In den Manuskripten ab dem 12. Jahrhundert wurden außerdem in Miniaturen und an den Rändern zunehmend schwarze Tinten verwendet, die bei der Analyse die Eigenschaften von Eisengallustinte aufwiesen (Spektren mit einem starken Peak im Eisenbereich) und im Infrarotlicht wie Kohlensäuretinte reagierten. Diese Tinten werden als Mischtinten bezeichnet.

Pigmente

Rot

Drei Arten roter Pigmente konnten im Korpus gefunden werden: Eine Art, die nur Blei (Pb, mit Peaks bei 10,55 keV für Lα und 12,6 keV für Lβ) enthält, charakteristisch für Minium (schwarzes Spektrum). Eine zweite besteht ausschließlich aus Quecksilber (Hg, mit Peaks bei 9,98 keV für Lα und 11,82 keV für Lβ), charakteristisch für Zinnober (graues Spektrum). Auch eine Mischung aus beiden ist nachzuweisen (blaues Spektrum). Diese wird in der Datenbank als "Mischung aus Minium und Zinnober" bezeichnet.

Rote Pigmente

Gold

Goldpigmente tauchen nur in den an den aufwändigsten illuminierten Manuskripten der untersuchten Auswahl auf. Man verwendete offenbar verschiedene Präparate: Zum einen reines Gold (Au, mit Peaks bei 9,71 keV für Lα und 11,42 keV für Lβ, violettes Spektrum). Man benutzte aber auch, wohl zwecks Kostensenkung, mit anderen Elementen – insbesondere mit Kupfer (Cu, gelbes Spektrum) oder mit Eisen (Fe, rotes Spektrum) – vermischtes Gold. Außerdem zeigt sich in den späteren Manuskripten (nur in Handschriften nach dem 12. Jahrhundert) die Verwendung von Messing, einer Legierung aus Kupfer (Cu) und Zink (Zn) (schwarzes Spektrum).

Goldpigmente

Weiß

Im gesamten analysierten Korpus wurde nur eine einzige Art weißer Pigmente verwendet, die auf Bleibasis hergestellt wurde. Dies ist an den Peaks bei 10,55 keV für Lα und 12,6 keV für Lβ erkennbar, die für Blei charakteristisch sind.

Pigmentanalyse: Tours, BM, Ms 15, f. 98r, Bleiweiß
Bleiweiß

Grün

Die Analysen, die an den grünen Pigmenten im Korpus durchgeführt wurden, zeigten die Verwendung von Kupfergrün. Dieses Pigment ist an den Peaks bei 5,9 keV für Kα und 8,9 keV für Kβ erkennbar, die für Kupfer charakteristisch sind.

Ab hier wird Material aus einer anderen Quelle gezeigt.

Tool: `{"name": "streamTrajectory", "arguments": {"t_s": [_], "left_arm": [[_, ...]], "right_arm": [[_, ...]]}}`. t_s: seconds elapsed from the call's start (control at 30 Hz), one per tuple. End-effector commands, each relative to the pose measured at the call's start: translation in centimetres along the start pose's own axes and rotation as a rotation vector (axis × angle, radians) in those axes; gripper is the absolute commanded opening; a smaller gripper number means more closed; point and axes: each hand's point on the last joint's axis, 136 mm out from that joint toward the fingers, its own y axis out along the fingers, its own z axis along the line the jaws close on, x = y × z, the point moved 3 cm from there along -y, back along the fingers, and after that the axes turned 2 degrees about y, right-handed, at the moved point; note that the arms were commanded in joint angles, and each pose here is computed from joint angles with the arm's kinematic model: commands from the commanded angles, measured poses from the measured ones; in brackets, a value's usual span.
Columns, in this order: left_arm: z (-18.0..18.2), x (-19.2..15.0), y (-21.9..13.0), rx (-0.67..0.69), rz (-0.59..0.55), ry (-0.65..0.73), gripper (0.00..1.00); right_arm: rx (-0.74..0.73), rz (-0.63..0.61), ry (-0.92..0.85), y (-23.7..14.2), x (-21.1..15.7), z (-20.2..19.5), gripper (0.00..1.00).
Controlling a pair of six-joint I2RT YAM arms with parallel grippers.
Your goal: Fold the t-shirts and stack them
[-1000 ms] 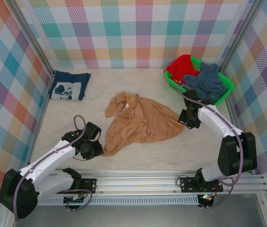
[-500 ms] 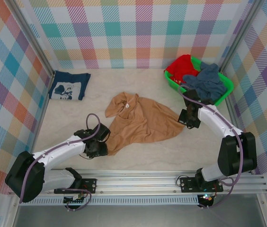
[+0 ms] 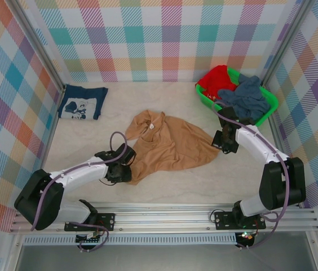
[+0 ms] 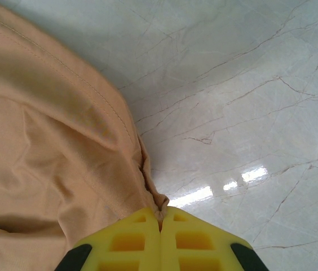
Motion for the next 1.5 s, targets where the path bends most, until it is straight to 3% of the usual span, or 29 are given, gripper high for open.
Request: {"name": "streamTrajectory", "arguments": {"t_s": [0.0,0.2,0.43,0.53,0.63,0.83,1.0,1.2,1.33,1.47], "left_arm": [[-0.7,0.9,0.0,0.005,-0.018,0.034,0.36],[-0.9,1.3,-0.2,0.007,-0.028,0.056,0.27],[-0.8,1.7,-1.8,0.014,-0.037,0.053,0.0],[-1.4,2.9,-4.4,-0.021,-0.093,0.017,0.0],[-2.7,6.1,-9.1,-0.096,-0.204,-0.064,0.0],[-3.8,15.9,-21.2,-0.306,-0.483,-0.287,0.0],[-2.2,21.9,-33.7,-0.441,-0.815,-0.385,0.0],[0.1,21.9,-47.5,-0.584,-1.197,-0.393,0.0],[1.6,20.0,-54.0,-0.67,-1.385,-0.399,0.0],[3.2,18.7,-59.0,-0.672,-1.528,-0.407,0.0]], "right_arm": [[-0.001,0.017,-0.003,0.5,-0.1,-0.1,0.0],[0.002,0.017,-0.004,0.5,-0.1,0.0,0.0],[0.012,0.008,-0.009,0.3,0.1,0.2,0.0],[0.053,-0.037,-0.027,-1.3,1.1,1.1,0.0],[0.146,-0.125,-0.043,-5.0,3.0,2.9,0.0],[0.341,-0.396,-0.057,-16.4,8.7,6.3,0.0],[0.536,-0.636,-0.061,-26.5,11.5,8.0,0.0],[0.767,-0.906,-0.086,-36.8,10.8,7.5,0.0],[0.864,-1.034,-0.09,-41.9,9.4,6.2,0.0],[0.936,-1.09,-0.088,-45.3,8.8,5.8,0.0]]}}
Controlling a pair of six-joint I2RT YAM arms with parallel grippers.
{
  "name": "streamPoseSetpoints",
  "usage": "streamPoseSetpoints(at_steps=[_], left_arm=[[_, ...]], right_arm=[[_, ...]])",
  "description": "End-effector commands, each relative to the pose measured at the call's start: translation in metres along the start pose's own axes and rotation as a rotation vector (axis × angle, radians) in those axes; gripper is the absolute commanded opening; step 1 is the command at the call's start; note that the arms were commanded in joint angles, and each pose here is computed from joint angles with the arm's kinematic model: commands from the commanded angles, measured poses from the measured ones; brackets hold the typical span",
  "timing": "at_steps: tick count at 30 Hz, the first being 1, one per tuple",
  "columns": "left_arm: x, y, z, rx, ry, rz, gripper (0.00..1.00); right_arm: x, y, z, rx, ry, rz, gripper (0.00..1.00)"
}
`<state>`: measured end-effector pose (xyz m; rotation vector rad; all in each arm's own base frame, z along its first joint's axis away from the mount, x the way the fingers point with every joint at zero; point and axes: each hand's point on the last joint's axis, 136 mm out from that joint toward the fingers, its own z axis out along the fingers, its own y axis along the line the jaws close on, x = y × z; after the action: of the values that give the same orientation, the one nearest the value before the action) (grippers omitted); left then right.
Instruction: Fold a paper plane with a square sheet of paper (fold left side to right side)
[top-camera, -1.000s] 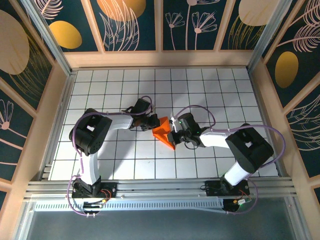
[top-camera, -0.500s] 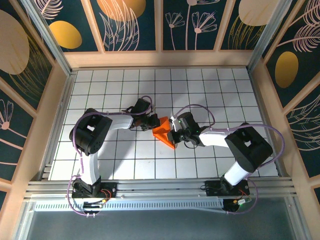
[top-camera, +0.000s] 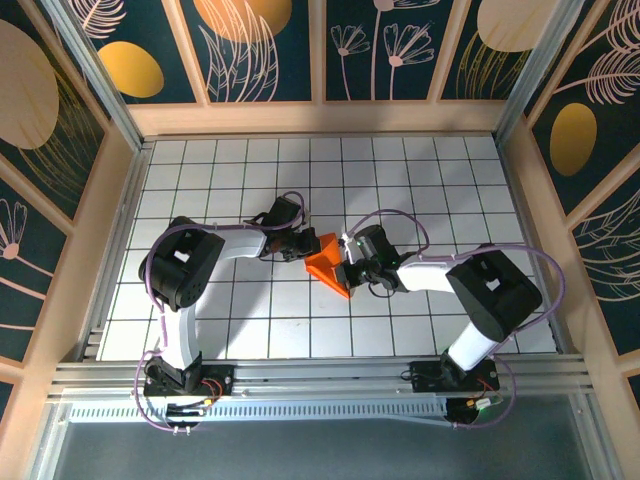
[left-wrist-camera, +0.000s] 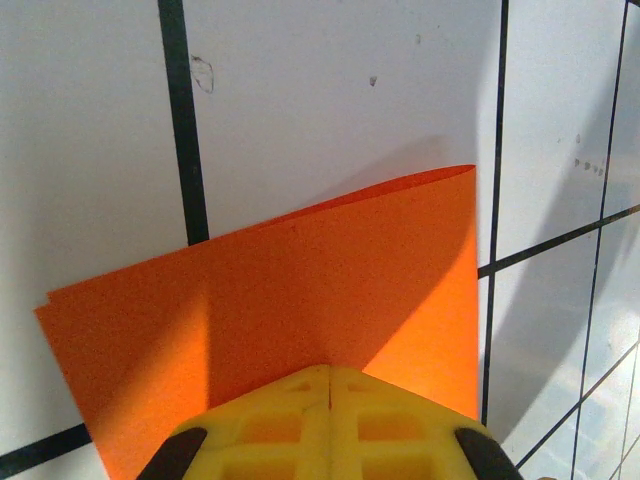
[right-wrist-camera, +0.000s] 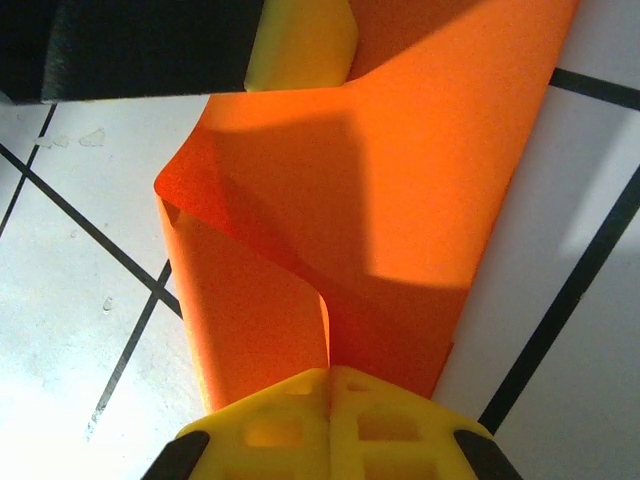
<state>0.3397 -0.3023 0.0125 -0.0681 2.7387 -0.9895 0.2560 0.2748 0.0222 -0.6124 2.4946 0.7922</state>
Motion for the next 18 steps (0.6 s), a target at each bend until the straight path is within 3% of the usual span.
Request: streamPoseSetpoints(at_steps=[1, 18], left_arm=[[0.023, 0.038, 0.014, -0.121, 0.067, -0.027, 0.04], [0.021, 0.035, 0.012, -0.117, 0.056, -0.025, 0.05]], right_arm=[[-0.007, -0.005, 0.002, 0.021, -0.006, 0.007, 0.0], [0.006, -0.014, 0.006, 0.056, 0.032, 0.008, 0.0]])
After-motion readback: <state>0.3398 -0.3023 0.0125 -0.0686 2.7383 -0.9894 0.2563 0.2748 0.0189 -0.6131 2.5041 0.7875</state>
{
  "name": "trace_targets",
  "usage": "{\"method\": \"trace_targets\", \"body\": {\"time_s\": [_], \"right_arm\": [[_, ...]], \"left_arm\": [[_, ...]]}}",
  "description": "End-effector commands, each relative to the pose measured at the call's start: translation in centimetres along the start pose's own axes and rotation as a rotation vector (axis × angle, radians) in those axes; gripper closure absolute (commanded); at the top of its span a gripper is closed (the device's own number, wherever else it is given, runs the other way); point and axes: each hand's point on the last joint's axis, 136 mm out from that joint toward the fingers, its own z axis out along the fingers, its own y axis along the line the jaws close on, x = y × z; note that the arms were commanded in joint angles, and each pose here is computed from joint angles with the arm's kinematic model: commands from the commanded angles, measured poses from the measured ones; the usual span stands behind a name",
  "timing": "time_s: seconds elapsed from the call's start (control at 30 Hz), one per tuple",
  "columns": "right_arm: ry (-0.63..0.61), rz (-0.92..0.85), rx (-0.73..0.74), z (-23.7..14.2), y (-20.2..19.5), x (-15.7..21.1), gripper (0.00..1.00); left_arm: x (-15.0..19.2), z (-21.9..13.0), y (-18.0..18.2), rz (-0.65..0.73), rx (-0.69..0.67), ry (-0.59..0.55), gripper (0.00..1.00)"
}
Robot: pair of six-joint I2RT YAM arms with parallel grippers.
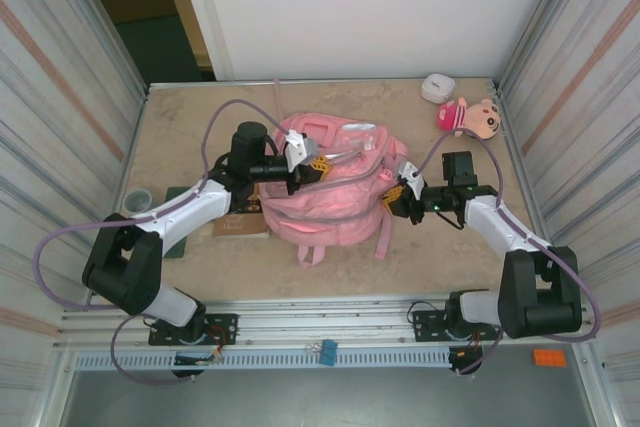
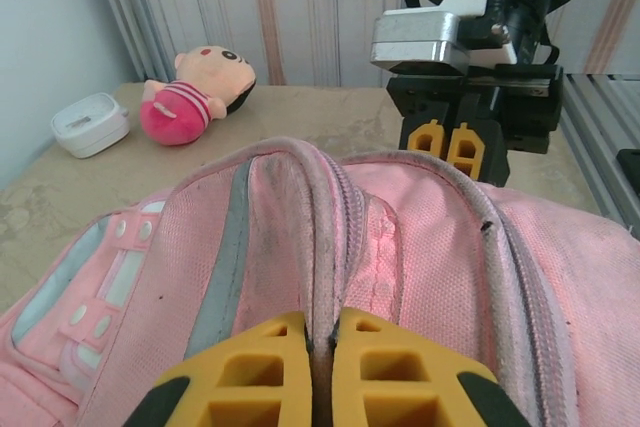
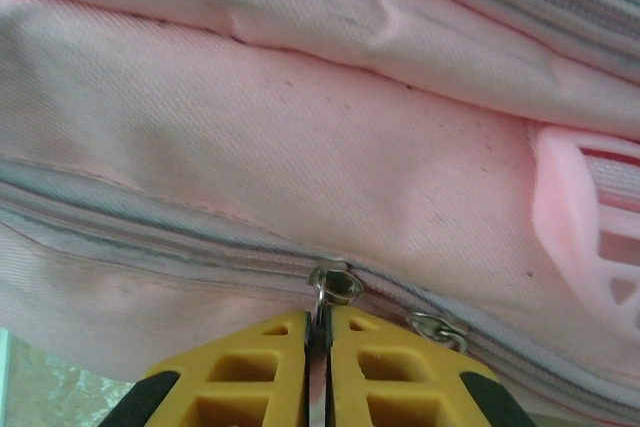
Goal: Pack books, pencil case, and school supplies into a backpack
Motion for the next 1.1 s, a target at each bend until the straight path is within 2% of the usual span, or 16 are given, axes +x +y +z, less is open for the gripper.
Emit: {"method": "trace_targets", "body": {"time_s": [0.0,0.1,0.2,0.33,0.47,0.67,0.77,0.83,0.9,1.07], "right_arm": [[-0.043,-0.004,-0.071,-0.4,2.0,-1.7,0.89],[-0.029,0.012,-0.051,-0.2,1.5,-1.4,0.81],[0.001,0.050,-0.015,0.0,0.6,-0.9,0.79],[0.003,0.065,-0.035,0.2,0.9,-1.1,0.92],[-0.008,0.051,-0.041,-0.1,1.7,-1.5,1.00],[-0.036,0.049,-0.066,-0.5,2.7,-2.0,1.00],[-0.031,0.089,0.001,-1.0,0.9,-1.5,1.00],[-0.035,0.115,0.030,-1.4,-0.2,-1.3,0.96],[-0.022,0.127,0.061,-1.7,-1.1,-1.0,0.83],[0.022,0.112,0.112,-1.8,-2.4,0.2,0.69]], "left_arm": [[-3.5,-0.5,0.7,0.102,-0.063,-0.095,1.00],[-3.8,-0.6,0.5,0.107,-0.053,-0.110,1.00],[-4.2,-0.7,0.3,0.112,-0.044,-0.125,1.00],[-4.0,-0.6,0.8,0.108,-0.087,-0.109,1.00],[-3.7,-0.2,1.0,0.113,-0.130,-0.090,1.00],[-3.8,-0.3,1.1,0.116,-0.134,-0.100,1.00],[-4.2,-0.3,0.6,0.126,-0.111,-0.112,1.00],[-4.3,-0.3,0.5,0.131,-0.102,-0.117,1.00],[-4.3,-0.3,0.4,0.132,-0.100,-0.117,1.00],[-4.3,-0.3,0.1,0.136,-0.084,-0.123,1.00]]}}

Pigmentanalyse: Berlin, SBB, Ms Ham 248, f.1r, Kupfergrün
Kupfergrün

Andere Farben (insbesondere Violett und Blau) wurden analysiert, die Ergebnisse zeigten jedoch die Verwendung organischer Pigmente. Weitere Analysen werden notwendig sein, um die Art des Pigments zu klären.